▶ **PROBLEM**: Whenever a line below includes the string "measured", show it.

(Beginning of DATA RECORDS)

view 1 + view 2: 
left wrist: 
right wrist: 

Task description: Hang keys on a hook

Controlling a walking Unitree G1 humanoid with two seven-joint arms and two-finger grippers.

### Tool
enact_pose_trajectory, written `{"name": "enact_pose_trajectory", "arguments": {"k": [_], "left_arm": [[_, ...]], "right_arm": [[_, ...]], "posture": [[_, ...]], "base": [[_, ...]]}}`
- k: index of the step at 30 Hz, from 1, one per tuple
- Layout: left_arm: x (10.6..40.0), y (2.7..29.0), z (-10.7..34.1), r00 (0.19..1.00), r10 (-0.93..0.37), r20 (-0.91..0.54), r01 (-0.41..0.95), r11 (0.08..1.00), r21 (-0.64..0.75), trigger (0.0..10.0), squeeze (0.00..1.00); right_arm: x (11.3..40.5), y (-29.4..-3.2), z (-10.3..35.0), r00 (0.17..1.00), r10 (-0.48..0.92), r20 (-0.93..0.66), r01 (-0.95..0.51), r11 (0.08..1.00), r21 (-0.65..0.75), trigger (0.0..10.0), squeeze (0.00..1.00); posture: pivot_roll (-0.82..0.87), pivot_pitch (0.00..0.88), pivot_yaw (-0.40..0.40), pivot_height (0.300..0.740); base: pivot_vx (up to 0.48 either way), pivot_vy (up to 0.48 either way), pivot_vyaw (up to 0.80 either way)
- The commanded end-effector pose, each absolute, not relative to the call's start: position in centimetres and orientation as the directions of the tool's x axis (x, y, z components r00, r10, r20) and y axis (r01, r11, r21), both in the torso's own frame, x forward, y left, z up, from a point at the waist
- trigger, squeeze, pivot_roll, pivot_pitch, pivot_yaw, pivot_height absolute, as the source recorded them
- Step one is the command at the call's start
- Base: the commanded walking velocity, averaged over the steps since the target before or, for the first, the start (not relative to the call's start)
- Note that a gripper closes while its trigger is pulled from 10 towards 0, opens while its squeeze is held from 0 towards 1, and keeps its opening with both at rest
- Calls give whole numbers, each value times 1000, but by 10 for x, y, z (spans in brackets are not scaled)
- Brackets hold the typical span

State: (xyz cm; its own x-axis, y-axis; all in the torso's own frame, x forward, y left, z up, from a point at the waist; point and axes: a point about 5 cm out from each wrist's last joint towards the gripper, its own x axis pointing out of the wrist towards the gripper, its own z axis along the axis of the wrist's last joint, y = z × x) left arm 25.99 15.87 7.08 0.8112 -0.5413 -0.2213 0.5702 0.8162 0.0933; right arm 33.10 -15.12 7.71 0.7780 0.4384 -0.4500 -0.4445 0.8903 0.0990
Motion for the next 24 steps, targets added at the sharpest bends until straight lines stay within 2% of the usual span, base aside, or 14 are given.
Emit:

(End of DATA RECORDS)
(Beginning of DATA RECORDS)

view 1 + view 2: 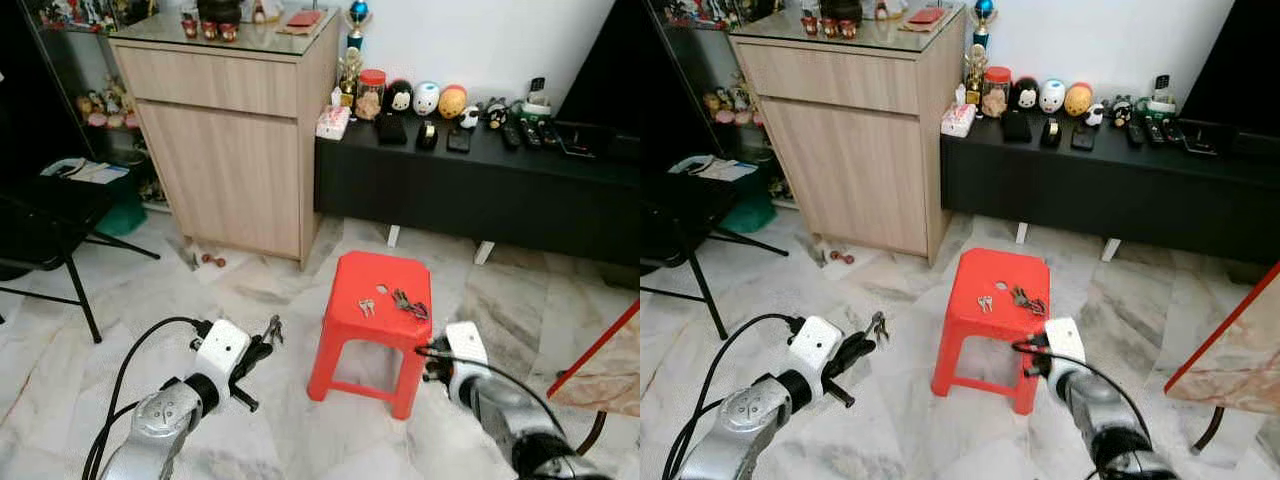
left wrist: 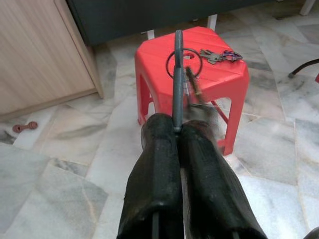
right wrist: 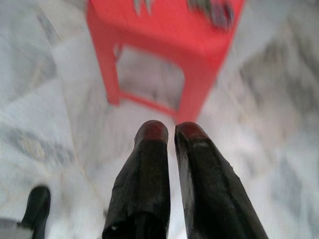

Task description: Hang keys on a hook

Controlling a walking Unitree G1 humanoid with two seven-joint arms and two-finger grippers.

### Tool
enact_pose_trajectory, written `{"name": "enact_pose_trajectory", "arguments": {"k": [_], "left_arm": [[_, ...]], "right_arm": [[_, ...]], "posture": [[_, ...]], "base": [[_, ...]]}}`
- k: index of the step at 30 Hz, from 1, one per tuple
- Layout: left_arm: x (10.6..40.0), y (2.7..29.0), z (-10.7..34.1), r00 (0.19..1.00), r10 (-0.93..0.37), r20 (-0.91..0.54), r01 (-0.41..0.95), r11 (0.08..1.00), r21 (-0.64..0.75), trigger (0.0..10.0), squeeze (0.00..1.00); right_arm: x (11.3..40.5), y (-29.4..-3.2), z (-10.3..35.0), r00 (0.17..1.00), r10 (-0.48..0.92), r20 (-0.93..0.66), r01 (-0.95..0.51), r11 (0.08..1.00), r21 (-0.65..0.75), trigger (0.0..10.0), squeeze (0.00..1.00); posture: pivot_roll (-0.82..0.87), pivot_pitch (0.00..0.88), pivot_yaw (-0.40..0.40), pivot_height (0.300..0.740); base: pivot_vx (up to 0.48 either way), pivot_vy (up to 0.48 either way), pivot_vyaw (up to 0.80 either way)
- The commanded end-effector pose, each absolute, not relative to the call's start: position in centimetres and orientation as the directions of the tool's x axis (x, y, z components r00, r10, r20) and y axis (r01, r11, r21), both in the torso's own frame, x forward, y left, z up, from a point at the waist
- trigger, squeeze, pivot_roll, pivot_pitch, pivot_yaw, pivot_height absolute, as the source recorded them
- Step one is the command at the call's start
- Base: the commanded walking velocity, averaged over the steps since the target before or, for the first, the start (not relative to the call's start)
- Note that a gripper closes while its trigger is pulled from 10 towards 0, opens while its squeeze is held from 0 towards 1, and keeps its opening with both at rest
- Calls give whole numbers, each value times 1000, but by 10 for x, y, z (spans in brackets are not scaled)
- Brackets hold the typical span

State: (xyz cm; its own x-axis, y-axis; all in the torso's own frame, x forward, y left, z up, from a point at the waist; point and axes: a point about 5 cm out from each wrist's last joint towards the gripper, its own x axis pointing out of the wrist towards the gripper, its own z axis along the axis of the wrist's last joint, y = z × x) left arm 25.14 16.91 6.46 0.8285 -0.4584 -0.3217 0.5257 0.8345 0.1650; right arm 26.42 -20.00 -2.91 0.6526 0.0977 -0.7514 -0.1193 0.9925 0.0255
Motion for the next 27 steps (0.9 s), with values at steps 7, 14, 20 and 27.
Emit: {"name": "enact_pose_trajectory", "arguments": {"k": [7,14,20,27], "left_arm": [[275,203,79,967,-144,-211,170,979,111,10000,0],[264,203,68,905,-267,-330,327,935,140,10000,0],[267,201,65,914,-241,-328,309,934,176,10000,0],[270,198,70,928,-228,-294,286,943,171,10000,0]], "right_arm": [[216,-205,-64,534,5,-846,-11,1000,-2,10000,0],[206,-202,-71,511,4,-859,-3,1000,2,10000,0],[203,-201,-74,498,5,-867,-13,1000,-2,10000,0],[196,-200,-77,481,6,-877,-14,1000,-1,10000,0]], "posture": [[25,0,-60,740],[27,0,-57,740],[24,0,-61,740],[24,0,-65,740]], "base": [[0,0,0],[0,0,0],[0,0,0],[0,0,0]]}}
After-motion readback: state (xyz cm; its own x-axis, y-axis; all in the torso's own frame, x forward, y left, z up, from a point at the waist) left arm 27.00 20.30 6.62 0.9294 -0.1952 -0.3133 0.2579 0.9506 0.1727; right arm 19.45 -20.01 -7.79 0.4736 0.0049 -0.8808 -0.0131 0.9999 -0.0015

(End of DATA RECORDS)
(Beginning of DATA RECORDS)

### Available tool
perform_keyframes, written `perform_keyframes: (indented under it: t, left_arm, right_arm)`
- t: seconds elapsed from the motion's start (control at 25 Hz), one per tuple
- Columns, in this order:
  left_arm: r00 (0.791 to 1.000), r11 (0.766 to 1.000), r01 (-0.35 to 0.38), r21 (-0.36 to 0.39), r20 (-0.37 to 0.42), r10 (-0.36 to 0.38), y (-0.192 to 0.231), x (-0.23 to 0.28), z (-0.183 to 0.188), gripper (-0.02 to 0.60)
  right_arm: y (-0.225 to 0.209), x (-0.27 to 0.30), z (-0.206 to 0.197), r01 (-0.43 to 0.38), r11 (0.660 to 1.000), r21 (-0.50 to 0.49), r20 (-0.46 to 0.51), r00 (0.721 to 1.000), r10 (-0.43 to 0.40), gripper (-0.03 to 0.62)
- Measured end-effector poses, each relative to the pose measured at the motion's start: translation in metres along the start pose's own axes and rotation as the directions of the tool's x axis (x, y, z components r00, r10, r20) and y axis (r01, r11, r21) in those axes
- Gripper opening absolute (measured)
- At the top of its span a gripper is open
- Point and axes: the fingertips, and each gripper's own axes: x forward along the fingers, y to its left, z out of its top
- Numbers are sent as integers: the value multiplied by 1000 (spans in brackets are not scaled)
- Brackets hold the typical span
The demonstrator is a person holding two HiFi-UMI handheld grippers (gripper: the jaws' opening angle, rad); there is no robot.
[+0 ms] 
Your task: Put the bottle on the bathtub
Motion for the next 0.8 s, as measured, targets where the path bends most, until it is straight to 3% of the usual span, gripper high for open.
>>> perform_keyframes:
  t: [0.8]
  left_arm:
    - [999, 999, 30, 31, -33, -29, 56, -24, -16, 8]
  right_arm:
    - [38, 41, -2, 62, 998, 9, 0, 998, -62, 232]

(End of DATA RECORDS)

▶ **ANSWER SECTION**:
- Measured end-effector poses, each relative to the pose measured at the motion's start: translation in metres along the start pose's own axes and rotation as the directions of the tool's x axis (x, y, z components r00, r10, r20) and y axis (r01, r11, r21) in those axes
- Gripper opening absolute (measured)
Motion for the next 0.8 s, as measured, targets where the path bends most, until it is straight to 3% of the usual span, gripper high for open.

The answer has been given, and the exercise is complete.